I appreciate that none of this makes much sense, that there’s a truckload of non sequitur in all this mess. But it doesn’t have to make sense. These are fragmentary ideas in the minds of (many? most?) Christians and especially fundamentalist Christians. Remember that most people are not terribly bright. [edit – perhaps what I really meant here was that most people are intellectually lazy, and perhaps what I mean by that is that I was]
This next bit is important, and perhaps I should edit this mail to make it more central:
Fundamentalist, biblical literalist Christians are creationists. The bible says what it says about where the world came from. In order to believe in creationism, you must conclude that the theory of evolution is wrong, or a lie. Consequently, creationists must and do believe that the scientific community is committing a fraud against all of humanity. And has been for hundreds of years. The idea that “science” is actually a vast conspiracy to deceive humanity is not new. It was not invented recently in reply to this latest climate science business. It’s as old as Gallileo and Newton. I mean, sure – not every scientist is an active conspirator. Some are misinformed by other scientsts (we all know that those white-coats are intelligent only in their specific area, and outside that they are absent-minded fools, unlike us reglar folks who have common sense). Some are mistaken. Most are just going along with the general consensus. But “the general consensus” is, of course, a spirit. The bible speaks of a “spirit of the age”. And it all comes back to The Devil.
Now, not all fundies take the whole thing as seriously as all that. And many who do literally belive this stuff don’t really spend a lot of time thinking about the implications of it all. But these ideas are all part of the package, the big old mess of ideas sloshing around in the Hillsonger’s brain pan.
So we get to Tony Abbot, who is not a Hillsonger but is a Roman Catholic. There’s what the americans call a “dog-whistle” in this message – something that is heard by the people that it’s intended for, and is inaudible to anyone else. And that dog-whistle is the charge that environmentalism and the climate science establishment is literally Satanic. Literally motivated and orchestrated by The Devil. Ol’ Scratch. Lucifer himself. Really.

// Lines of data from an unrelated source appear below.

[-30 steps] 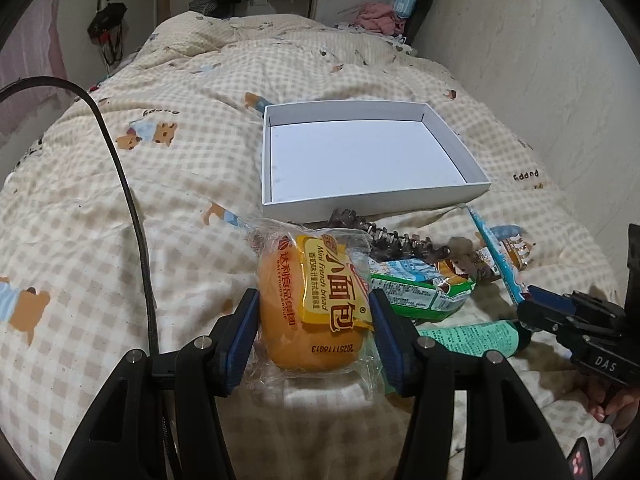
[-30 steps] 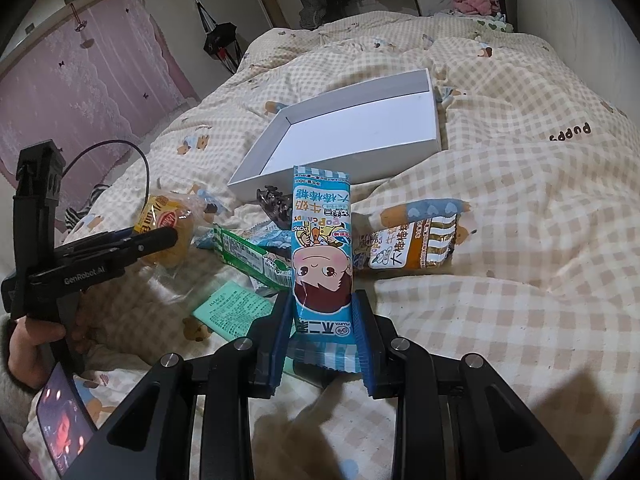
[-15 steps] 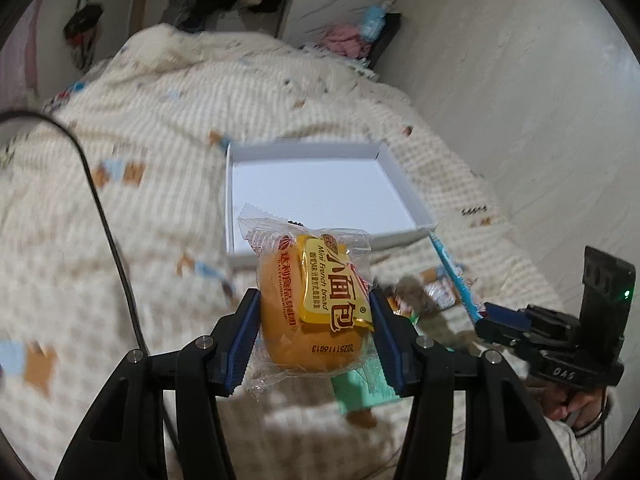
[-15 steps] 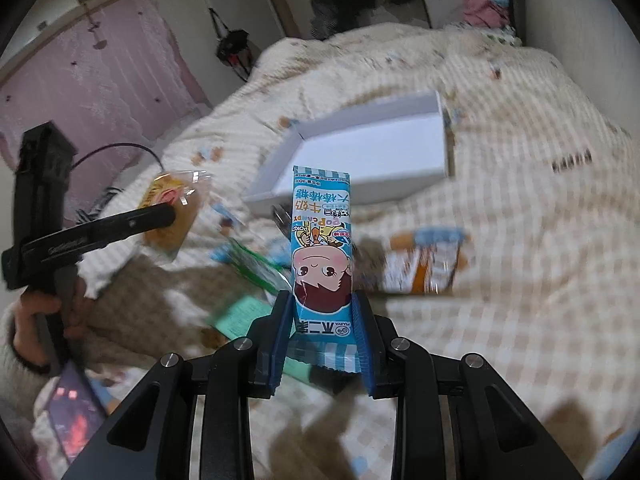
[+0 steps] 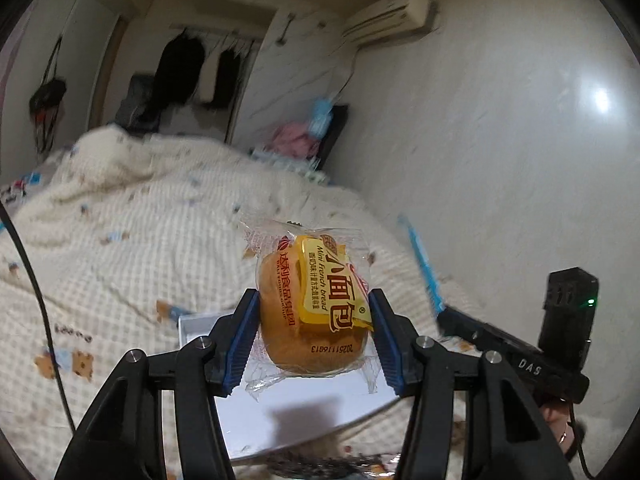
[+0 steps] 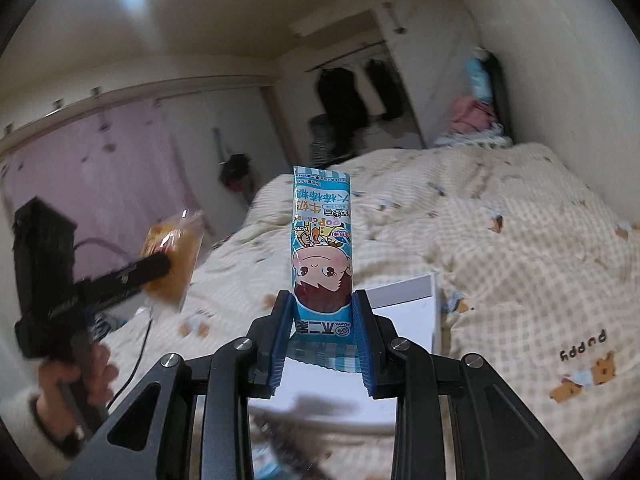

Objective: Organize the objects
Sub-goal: 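Lift the bread bun with the left gripper while the right gripper carries the candy box to the tray, then open both grippers to drop the bun and candy box into the white tray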

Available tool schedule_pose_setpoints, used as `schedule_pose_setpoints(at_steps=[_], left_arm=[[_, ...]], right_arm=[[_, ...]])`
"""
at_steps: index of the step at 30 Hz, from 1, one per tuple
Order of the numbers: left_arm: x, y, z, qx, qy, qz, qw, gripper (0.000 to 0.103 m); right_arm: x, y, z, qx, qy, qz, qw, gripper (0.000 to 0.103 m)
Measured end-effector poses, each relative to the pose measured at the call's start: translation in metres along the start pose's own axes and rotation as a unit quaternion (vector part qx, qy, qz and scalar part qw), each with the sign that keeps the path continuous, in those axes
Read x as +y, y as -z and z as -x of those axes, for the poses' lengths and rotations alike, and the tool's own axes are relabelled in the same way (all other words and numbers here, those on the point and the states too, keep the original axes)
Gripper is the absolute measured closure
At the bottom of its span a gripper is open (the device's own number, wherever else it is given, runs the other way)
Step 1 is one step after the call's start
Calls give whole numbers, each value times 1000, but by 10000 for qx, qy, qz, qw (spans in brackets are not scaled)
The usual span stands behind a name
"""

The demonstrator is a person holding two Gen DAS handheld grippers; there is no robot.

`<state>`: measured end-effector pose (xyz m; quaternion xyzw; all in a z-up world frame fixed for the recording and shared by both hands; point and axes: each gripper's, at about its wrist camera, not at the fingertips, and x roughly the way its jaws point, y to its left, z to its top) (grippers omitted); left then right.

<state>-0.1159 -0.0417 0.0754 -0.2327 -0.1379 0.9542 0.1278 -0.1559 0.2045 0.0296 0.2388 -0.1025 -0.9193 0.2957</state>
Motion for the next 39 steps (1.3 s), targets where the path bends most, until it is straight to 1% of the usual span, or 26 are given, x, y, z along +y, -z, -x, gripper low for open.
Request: schedule_pose_setpoints(at_steps=[1, 2, 3, 4, 6, 7, 8, 10, 12, 16, 18, 20, 22, 26, 30, 31, 32, 33, 34, 35, 36, 39], left_arm=[[6, 4, -8, 64, -96, 28, 9999, 45], [16, 14, -20, 170, -289, 64, 9994, 45], [22, 20, -26, 245, -381, 92, 9989, 45], [32, 32, -38, 437, -520, 196, 9975, 45], [45, 46, -54, 681, -566, 419, 9952, 45], [51, 52, -59, 750, -521, 531, 9944, 45], [54, 57, -63, 792, -536, 526, 9940, 45], [55, 62, -70, 950, -712, 409, 9921, 45], [51, 64, -77, 1055, -753, 292, 9911, 45], [35, 72, -87, 1267, -908, -213, 9875, 45], [27, 79, -91, 1413, -1014, -466, 9836, 45], [23, 85, -95, 1555, -1142, -663, 9790, 45], [23, 90, -101, 1645, -1222, -753, 9759, 45], [20, 93, -99, 1728, -1290, -747, 9736, 44], [23, 93, -98, 1702, -1334, -679, 9740, 43], [22, 93, -97, 1686, -1318, -665, 9746, 39], [22, 92, -95, 1647, -1289, -654, 9757, 29], [22, 91, -94, 1599, -1240, -651, 9772, 22], [21, 89, -91, 1531, -1163, -660, 9791, 18], [18, 88, -87, 1439, -1082, -688, 9812, 18], [16, 87, -86, 1400, -1084, -712, 9816, 18], [13, 84, -82, 1317, -1249, -793, 9802, 18]], right_arm=[[-4, 5, -6, 7, 112, -53, 9999, 72], [-7, 9, -10, 43, 150, -98, 9998, 72], [-9, 14, -14, 119, 196, -131, 9997, 72], [-11, 21, -21, 243, 307, -123, 9992, 72], [-11, 28, -24, 408, 423, -56, 9983, 72], [-11, 33, -29, 510, 540, 17, 9972, 72], [-15, 35, -31, 577, 573, 44, 9967, 72], [-17, 39, -37, 719, 663, 109, 9951, 72], [-19, 45, -40, 817, 761, 217, 9935, 72], [-23, 52, -49, 1040, 965, 299, 9894, 72], [-24, 57, -51, 1128, 1047, 310, 9876, 72], [-23, 57, -50, 1126, 1064, 339, 9873, 72], [-21, 58, -50, 1146, 1101, 396, 9865, 72], [-16, 60, -53, 1170, 1183, 532, 9846, 72], [-12, 62, -55, 1209, 1259, 673, 9823, 72], [-12, 62, -55, 1217, 1267, 684, 9821, 71], [-12, 62, -56, 1237, 1234, 689, 9822, 69], [-11, 62, -56, 1259, 1077, 693, 9837, 55], [-7, 62, -55, 1230, 875, 760, 9856, 47], [-3, 62, -55, 1192, 954, 865, 9845, 29], [3, 63, -54, 1134, 1007, 1014, 9832, 20], [13, 64, -50, 1018, 989, 1256, 9819, 19]])
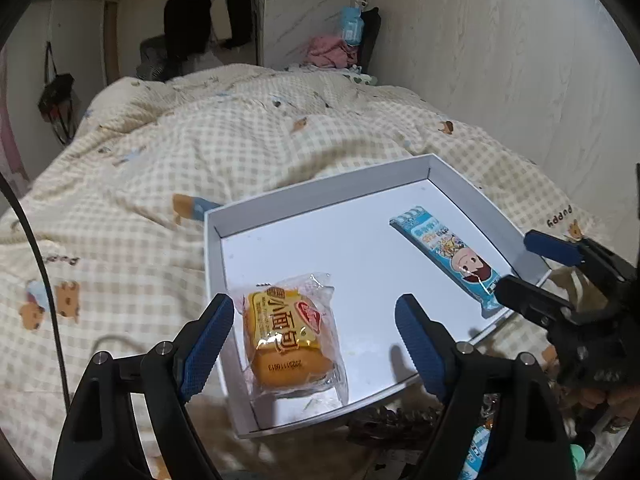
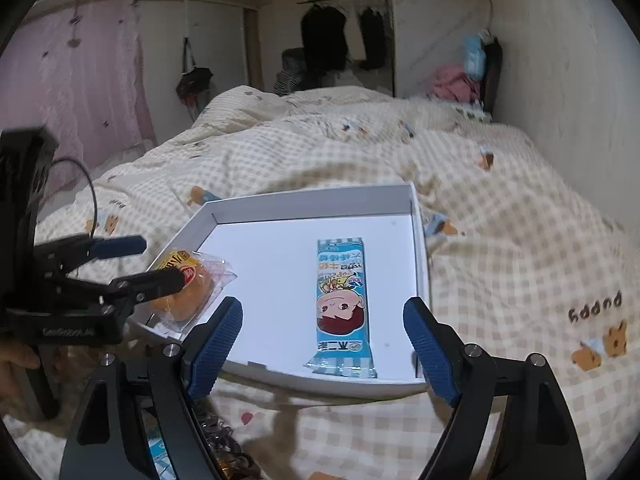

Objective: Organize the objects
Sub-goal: 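Open both grippers to drop the bun and candy box into the white tray, then withdraw both grippers from the tray back over the snack pile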

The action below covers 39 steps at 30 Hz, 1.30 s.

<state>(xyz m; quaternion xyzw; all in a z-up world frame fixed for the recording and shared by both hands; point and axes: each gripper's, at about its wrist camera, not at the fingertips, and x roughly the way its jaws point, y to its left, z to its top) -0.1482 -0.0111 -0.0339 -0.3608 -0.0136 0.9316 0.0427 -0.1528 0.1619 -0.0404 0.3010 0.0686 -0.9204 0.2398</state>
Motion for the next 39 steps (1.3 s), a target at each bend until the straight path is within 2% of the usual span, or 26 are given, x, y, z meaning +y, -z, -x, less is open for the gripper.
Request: schedule_pose_setpoints(at_steps=[3, 6, 11, 13, 15, 16, 17, 18, 21, 27, 31, 35, 39], left_arm=[[2, -3, 7, -45, -145, 64, 9999, 18], [6, -10, 26, -265, -220, 201, 9992, 18], [10, -30, 76, -686, -305, 193, 9970, 18], [11, -40, 106, -988, -370, 140, 9943, 17], [12, -45, 132, -1272, -252, 142, 9915, 13], [13, -47, 141, -1338, -210, 143, 9907, 4], [13, -49, 158, -1481, -148, 130, 9888, 1], [13, -50, 172, -1603, -85, 103, 9870, 1], [11, -52, 206, -1798, -16, 13, 9837, 0], [4, -42, 251, -1479, 234, -202, 9885, 0], [0, -23, 264, -1381, 520, -39, 9890, 0], [-5, 10, 250, -1112, 585, 86, 9920, 0], [-10, 44, 218, -629, 468, 128, 9968, 0]], right_arm=[[0, -3, 8, -161, -7, -21, 9999, 19], [-3, -16, 24, -376, -135, -197, 9990, 19], [-5, -48, 60, -578, -581, -303, 9962, 19], [-5, -63, 83, -728, -885, -206, 9932, 19], [-4, -74, 104, -883, -1123, -145, 9896, 19], [-3, -81, 121, -1006, -1236, -87, 9872, 18], [-2, -85, 129, -1047, -1283, -40, 9862, 7], [0, -88, 140, -1123, -1338, 34, 9846, 0], [7, -93, 171, -1324, -1426, 245, 9806, 1], [15, -84, 206, -1213, -1535, 324, 9801, 1], [20, -63, 218, -1112, -1666, 344, 9791, 1], [21, -33, 216, -956, -1727, 319, 9798, 1], [18, -5, 201, -746, -1460, 255, 9861, 1]])
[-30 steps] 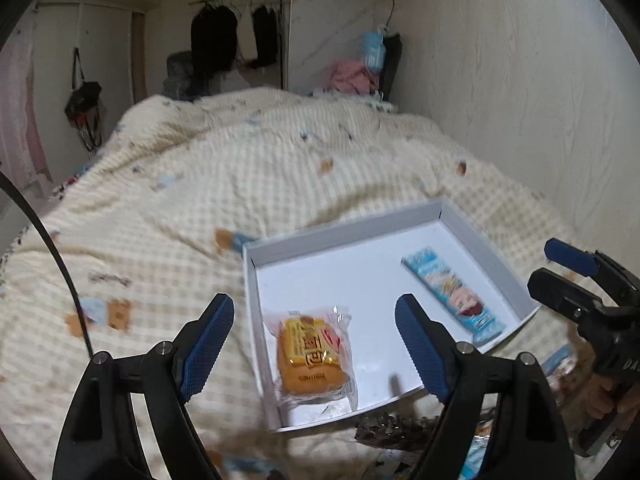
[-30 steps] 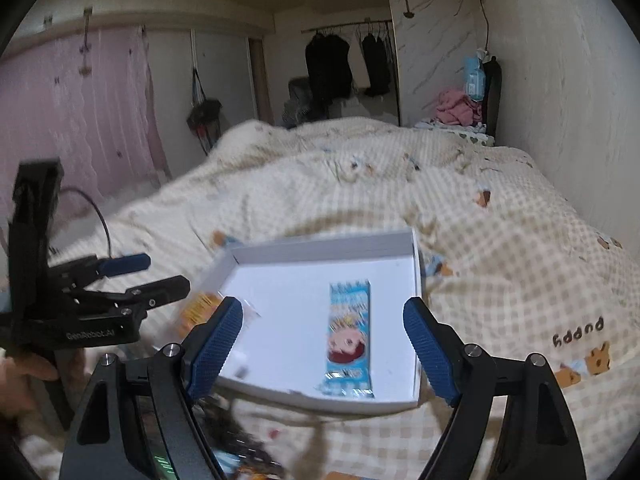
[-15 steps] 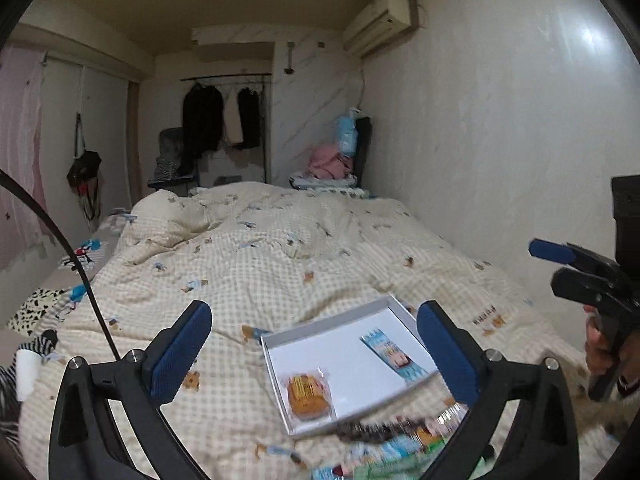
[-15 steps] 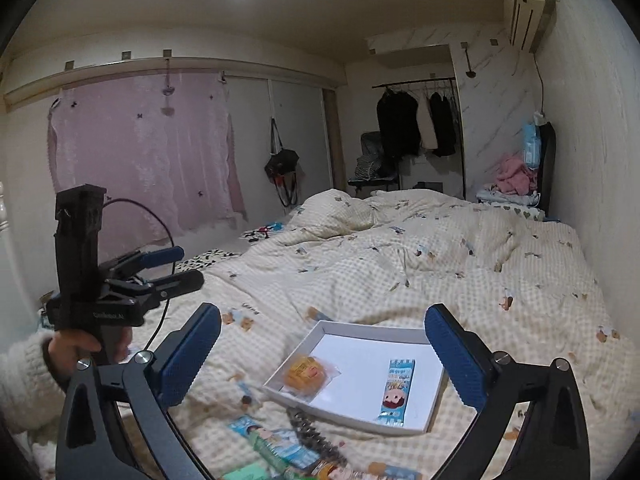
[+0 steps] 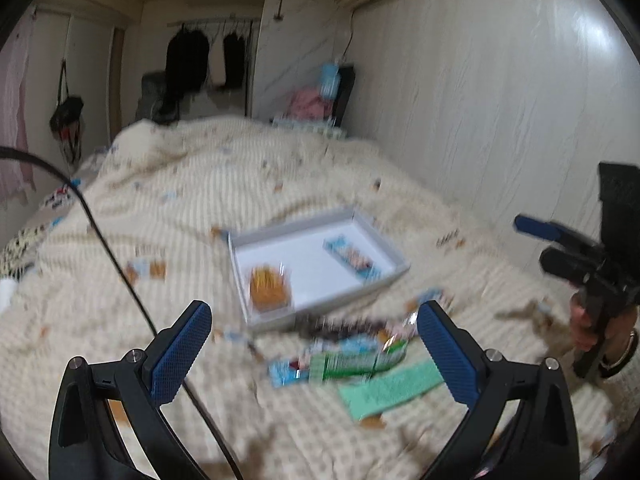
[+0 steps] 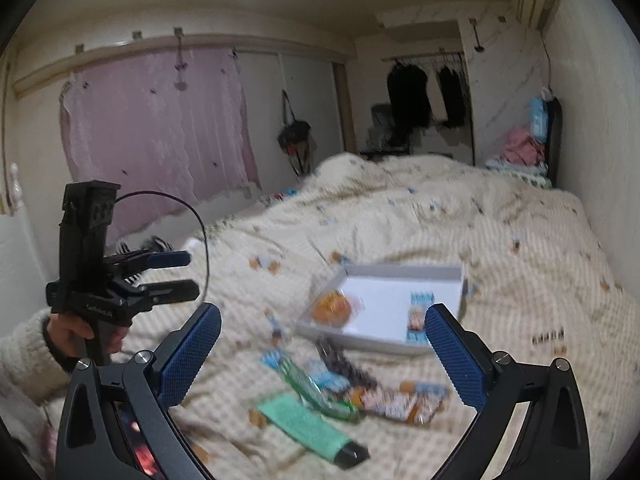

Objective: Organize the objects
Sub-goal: 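Withdraw both grippers from the tray back over the snack pile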

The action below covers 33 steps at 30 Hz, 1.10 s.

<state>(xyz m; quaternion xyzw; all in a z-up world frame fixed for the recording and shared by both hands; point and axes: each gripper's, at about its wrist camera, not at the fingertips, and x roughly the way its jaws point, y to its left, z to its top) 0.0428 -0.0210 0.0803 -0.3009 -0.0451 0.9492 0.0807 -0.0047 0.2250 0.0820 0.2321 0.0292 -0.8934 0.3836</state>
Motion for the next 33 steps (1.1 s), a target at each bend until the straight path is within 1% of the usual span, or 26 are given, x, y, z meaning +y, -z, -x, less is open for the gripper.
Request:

Sure, it’s a long stretch to cast coal-fired electricity plants as fighting the good fight on the side of God against the general corruption of the age. Ludicrous, when you think about it, particularly given Jesus’ views on excessive wealth. The trick, as always, is not to think about it, but to know it. What Orwell called “bellyfeel”, what Steve Colbert calls “truthiness”, what the average Christian calls “knowing it in your heart”. You just know by faith that those greenie ideas are all from the devil, and so we should dig up and burn more coal just to spit in the devil’s eye as much as for any other reason.